(GIVEN DATA Opens)

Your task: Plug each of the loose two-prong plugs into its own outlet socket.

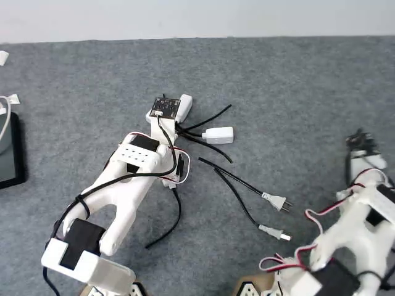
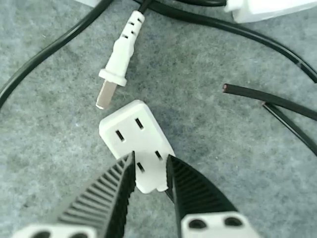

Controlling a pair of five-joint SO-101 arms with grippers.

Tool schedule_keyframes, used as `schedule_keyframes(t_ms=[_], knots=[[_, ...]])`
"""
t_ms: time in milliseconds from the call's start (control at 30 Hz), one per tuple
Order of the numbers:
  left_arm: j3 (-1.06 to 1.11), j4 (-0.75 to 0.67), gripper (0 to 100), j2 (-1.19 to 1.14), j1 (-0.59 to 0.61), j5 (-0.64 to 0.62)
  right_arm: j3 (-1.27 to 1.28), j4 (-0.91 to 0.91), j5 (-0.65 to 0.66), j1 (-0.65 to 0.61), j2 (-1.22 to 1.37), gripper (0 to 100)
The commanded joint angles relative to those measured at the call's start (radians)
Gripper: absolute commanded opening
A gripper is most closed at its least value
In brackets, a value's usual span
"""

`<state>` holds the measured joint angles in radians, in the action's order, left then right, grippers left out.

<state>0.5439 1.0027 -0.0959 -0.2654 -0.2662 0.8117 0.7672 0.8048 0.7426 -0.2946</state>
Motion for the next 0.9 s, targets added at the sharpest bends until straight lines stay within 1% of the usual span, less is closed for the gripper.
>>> schedule_keyframes(t_ms=[0, 133, 200, 300, 400, 567, 767, 867], knots=[[0.056, 0.029, 2, -0.051, 0.011, 0.014, -0.017, 0.05, -0.184, 0.031, -0.12, 0.9], [0.054, 0.029, 2, -0.049, 0.009, 0.015, -0.008, 0.157, -0.247, 0.024, -0.16, 0.9], [0.054, 0.028, 2, -0.049, 0.009, 0.015, 0.032, 0.17, -0.264, -0.007, -0.17, 0.9], [0.062, 0.023, 1, -0.02, 0.011, 0.017, 0.127, 0.114, -0.276, -0.067, -0.168, 0.9], [0.133, -0.035, 1, 0.043, 0.011, 0.017, 0.206, 0.044, -0.276, -0.107, -0.171, 0.9], [0.243, -0.106, 2, 0.167, 0.009, 0.015, 0.218, 0.045, -0.275, -0.117, -0.171, 0.9], [0.282, -0.11, 2, 0.242, 0.012, 0.015, 0.215, 0.045, -0.272, -0.117, -0.171, 0.9], [0.283, -0.109, 2, 0.264, 0.014, 0.015, 0.195, 0.062, -0.273, -0.143, -0.173, 0.9]])
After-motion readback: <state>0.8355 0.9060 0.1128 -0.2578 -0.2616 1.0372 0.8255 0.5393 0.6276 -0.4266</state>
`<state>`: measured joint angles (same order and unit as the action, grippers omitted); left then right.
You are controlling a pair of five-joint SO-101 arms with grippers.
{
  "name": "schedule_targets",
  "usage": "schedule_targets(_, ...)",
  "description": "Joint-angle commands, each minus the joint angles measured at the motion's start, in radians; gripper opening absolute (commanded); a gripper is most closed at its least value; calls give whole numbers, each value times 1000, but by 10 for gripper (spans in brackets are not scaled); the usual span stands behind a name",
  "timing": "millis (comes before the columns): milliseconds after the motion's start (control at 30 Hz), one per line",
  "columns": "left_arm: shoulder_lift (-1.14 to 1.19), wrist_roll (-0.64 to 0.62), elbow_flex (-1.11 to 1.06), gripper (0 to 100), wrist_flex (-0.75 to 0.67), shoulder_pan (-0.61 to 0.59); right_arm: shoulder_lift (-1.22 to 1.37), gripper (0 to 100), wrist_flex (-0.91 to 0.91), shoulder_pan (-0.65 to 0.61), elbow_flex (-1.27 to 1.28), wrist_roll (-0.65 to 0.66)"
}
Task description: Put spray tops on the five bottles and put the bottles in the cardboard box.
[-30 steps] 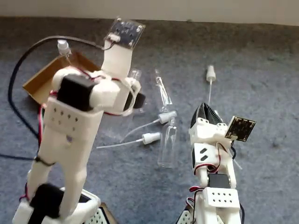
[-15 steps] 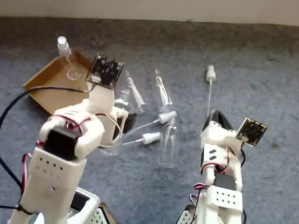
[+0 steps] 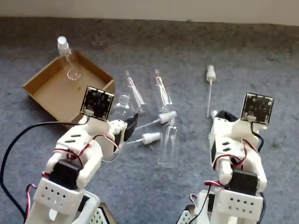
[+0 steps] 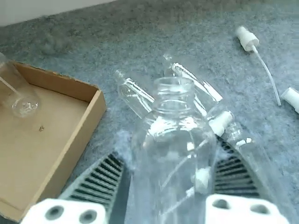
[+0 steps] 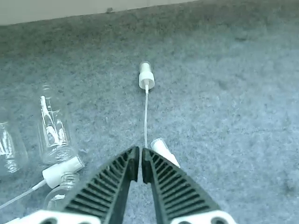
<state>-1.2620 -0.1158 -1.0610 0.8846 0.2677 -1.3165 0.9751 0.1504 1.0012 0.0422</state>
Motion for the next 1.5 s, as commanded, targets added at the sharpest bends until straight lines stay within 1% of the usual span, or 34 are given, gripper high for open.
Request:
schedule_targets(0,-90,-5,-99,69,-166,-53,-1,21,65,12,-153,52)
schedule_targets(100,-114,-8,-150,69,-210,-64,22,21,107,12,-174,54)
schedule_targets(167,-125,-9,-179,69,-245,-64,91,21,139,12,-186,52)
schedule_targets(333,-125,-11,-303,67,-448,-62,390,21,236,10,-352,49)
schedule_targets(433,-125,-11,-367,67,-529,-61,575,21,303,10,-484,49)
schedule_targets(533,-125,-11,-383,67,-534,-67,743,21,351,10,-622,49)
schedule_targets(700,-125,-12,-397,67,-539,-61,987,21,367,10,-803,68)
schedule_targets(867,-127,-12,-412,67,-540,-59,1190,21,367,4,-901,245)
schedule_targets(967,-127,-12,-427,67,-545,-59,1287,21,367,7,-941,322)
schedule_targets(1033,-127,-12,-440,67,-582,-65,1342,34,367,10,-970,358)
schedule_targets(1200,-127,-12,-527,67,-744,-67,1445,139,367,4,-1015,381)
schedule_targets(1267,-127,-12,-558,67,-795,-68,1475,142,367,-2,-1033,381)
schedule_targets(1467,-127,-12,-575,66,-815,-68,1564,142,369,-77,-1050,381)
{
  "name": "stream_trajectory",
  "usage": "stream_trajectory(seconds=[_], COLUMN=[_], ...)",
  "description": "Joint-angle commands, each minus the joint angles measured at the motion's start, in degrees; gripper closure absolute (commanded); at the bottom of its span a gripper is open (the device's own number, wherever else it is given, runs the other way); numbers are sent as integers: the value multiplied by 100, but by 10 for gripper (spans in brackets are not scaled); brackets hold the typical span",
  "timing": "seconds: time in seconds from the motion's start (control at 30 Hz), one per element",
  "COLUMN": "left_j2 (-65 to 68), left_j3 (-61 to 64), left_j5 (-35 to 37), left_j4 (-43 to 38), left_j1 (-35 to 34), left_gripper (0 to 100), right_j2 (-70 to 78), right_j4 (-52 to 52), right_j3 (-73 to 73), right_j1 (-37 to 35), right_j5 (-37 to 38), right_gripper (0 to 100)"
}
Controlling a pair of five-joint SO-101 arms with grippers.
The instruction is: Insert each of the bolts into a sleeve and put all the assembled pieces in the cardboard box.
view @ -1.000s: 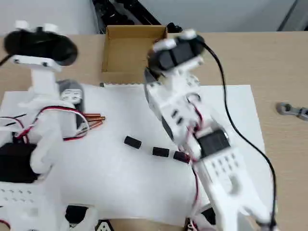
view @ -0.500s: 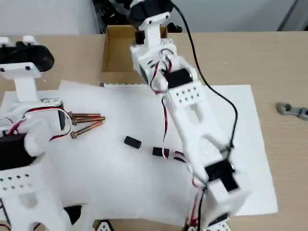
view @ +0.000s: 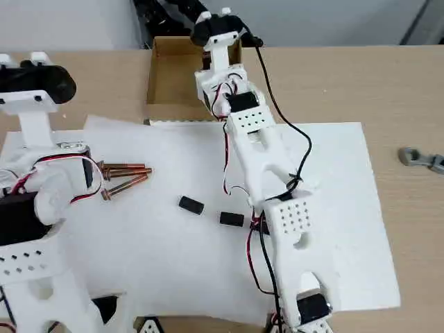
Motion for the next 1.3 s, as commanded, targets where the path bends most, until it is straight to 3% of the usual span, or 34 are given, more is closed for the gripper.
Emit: stream_trajectory(seconds=[0.0,0.07,0.2,0.27,0.47,0.63,0.73,0.9,0.97,1.1,1.27], left_j2=[-70,-70,-62,-62,-62,0,211,835,1125,1723,2514], left_j3=[-22,-22,-13,48,382,382,365,75,-119,-514,-760], left_j5=[-18,-18,-18,-18,-18,-35,-18,-18,-18,-35,-396], left_j4=[9,9,9,-9,-26,0,132,431,475,686,888], left_j1=[-9,-9,-9,-9,0,0,-9,-9,-9,0,9], left_gripper=[994,994,994,994,994,987,915,907,907,904,903], right_j2=[435,752,1138,1262,1481,1446,1156,620,409,-31,-655], right_j4=[13,110,778,1033,1631,2703,3530,4857,5174,5833,5930], right_j3=[-1169,-1459,-1987,-2268,-3112,-3947,-3938,-3938,-3938,-3938,-3938], right_j1=[119,145,75,48,31,40,66,57,75,75,92], right_j5=[-18,-18,-53,-53,-62,-343,-527,-835,-835,-835,-800], right_gripper=[993,963,807,786,837,840,841,911,995,991,994])
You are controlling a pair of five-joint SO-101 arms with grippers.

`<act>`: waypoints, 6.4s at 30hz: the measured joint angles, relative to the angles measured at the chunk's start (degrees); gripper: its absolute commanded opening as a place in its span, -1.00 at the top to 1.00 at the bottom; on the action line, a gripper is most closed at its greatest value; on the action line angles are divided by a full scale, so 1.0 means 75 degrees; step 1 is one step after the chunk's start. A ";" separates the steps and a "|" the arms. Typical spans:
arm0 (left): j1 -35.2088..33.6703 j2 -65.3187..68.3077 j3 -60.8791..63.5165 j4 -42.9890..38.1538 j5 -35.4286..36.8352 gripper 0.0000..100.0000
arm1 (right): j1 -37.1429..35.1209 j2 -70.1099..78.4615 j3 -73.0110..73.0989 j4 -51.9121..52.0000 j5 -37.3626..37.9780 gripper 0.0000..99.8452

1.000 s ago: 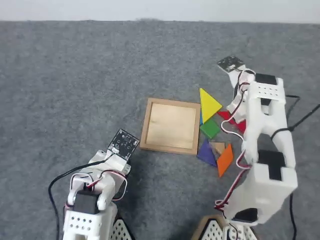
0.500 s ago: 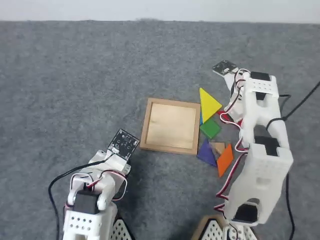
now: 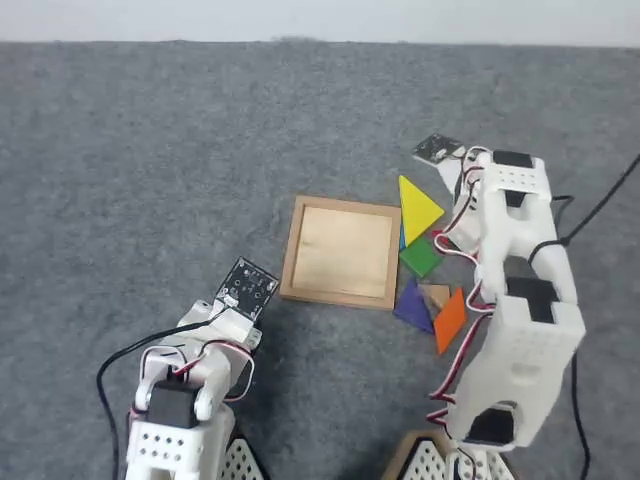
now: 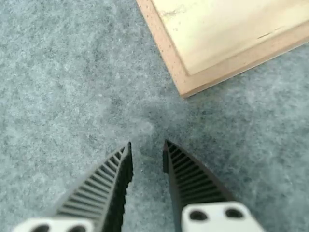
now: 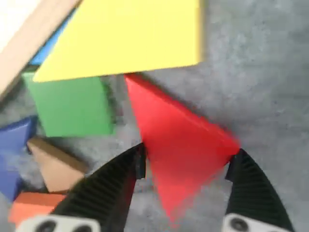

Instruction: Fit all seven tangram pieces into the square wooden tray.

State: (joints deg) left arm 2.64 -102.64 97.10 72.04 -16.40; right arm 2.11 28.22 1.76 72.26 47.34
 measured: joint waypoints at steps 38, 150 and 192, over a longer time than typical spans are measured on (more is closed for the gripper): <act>0.0000 0.0000 0.0000 0.0000 0.0000 0.80 | -0.0445 -0.0832 0.0504 0.0059 0.1512 0.31; 0.0000 0.0000 0.0000 0.0000 0.0000 0.80 | 0.0281 -0.0059 -0.0246 -0.0293 -0.3716 0.60; 0.0000 0.0000 0.0000 0.0000 0.0000 0.80 | 0.0293 -0.0996 -0.2086 0.1043 -0.3130 0.59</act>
State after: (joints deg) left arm 2.64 -102.64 97.10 72.04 -16.40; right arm 4.31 20.75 -13.89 80.09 23.87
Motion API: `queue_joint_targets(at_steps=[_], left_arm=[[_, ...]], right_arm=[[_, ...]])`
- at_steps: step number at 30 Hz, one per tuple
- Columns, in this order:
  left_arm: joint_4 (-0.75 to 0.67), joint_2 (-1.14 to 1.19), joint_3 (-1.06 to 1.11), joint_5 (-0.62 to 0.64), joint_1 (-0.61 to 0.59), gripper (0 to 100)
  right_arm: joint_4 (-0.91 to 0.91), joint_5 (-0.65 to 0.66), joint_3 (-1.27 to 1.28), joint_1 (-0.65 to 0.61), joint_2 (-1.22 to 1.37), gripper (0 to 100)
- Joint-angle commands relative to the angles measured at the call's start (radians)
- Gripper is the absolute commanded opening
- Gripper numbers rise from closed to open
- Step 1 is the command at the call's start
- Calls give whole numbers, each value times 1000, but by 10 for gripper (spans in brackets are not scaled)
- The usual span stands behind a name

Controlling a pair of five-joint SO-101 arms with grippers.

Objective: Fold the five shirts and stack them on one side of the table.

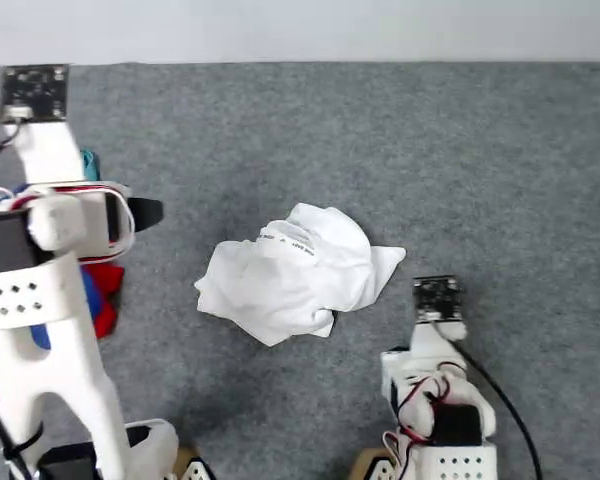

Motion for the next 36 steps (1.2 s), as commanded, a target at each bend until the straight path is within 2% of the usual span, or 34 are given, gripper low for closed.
queue_joint_targets(at_steps=[1, 4, 7, 11, 17, 22, 24, 26, 32, 36], left_arm=[[18, -23, 28, -18, 21, 294], [17, -25, 111, -57, 18, 294], [17, -26, 162, -89, 18, 294], [-17, -26, 205, -92, 18, 294], [-91, -28, 280, -89, 18, 294], [-97, -29, 285, -94, 18, 294], [-97, -31, 285, -94, 17, 294], [-97, -32, 285, -94, 11, 294], [-97, -28, 285, -94, -69, 294], [-92, -32, 285, -94, -74, 294]], right_arm=[[4, 12, 15, -122, -10, 10], [-1, 14, 15, -222, -10, 9], [-120, 6, 15, -335, -10, 10], [-96, 11, 15, -467, -10, 9], [-5, 11, 15, -578, -10, 10], [5, 15, 15, -596, -10, 10], [5, 54, 15, -595, -10, 10], [2, 146, 15, -568, -10, 11], [-2, 428, 15, -352, -10, 11], [-59, 468, 14, -214, -10, 9]])
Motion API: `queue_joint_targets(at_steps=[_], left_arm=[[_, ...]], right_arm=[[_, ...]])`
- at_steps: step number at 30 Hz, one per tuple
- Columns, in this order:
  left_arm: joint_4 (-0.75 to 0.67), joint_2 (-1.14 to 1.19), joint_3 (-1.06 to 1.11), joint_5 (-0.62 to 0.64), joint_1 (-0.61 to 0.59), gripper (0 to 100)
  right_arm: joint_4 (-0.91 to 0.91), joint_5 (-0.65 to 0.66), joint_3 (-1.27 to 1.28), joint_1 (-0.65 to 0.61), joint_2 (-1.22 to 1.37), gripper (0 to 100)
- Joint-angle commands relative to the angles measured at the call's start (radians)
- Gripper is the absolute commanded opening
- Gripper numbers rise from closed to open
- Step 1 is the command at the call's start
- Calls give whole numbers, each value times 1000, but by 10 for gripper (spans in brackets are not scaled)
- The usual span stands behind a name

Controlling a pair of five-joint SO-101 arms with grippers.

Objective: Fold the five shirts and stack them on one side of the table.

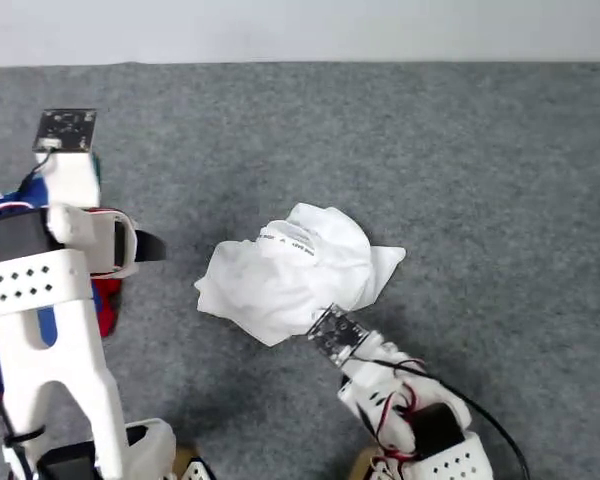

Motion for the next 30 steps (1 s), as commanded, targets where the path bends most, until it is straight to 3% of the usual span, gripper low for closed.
queue_joint_targets(at_steps=[1, 6, 13, 19, 25, 30], left_arm=[[-14, -32, -2, -3, -5, 294], [-15, -26, -2, 0, -3, 294], [-12, -31, -2, 0, 123, 294], [-14, -25, -1, 0, 181, 294], [-15, -25, -1, 0, 176, 294], [-49, -25, -1, 2, 176, 294]], right_arm=[[-76, 32, 14, 133, -8, 9], [-185, -43, -129, 340, -7, 9], [-225, -215, -316, 364, 38, 10], [-186, -301, -615, 363, 432, 10], [35, -347, -956, 338, 866, 9], [107, -304, -1069, 334, 1038, 11]])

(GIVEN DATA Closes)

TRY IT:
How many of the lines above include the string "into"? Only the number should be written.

EXPECTED ANSWER:
3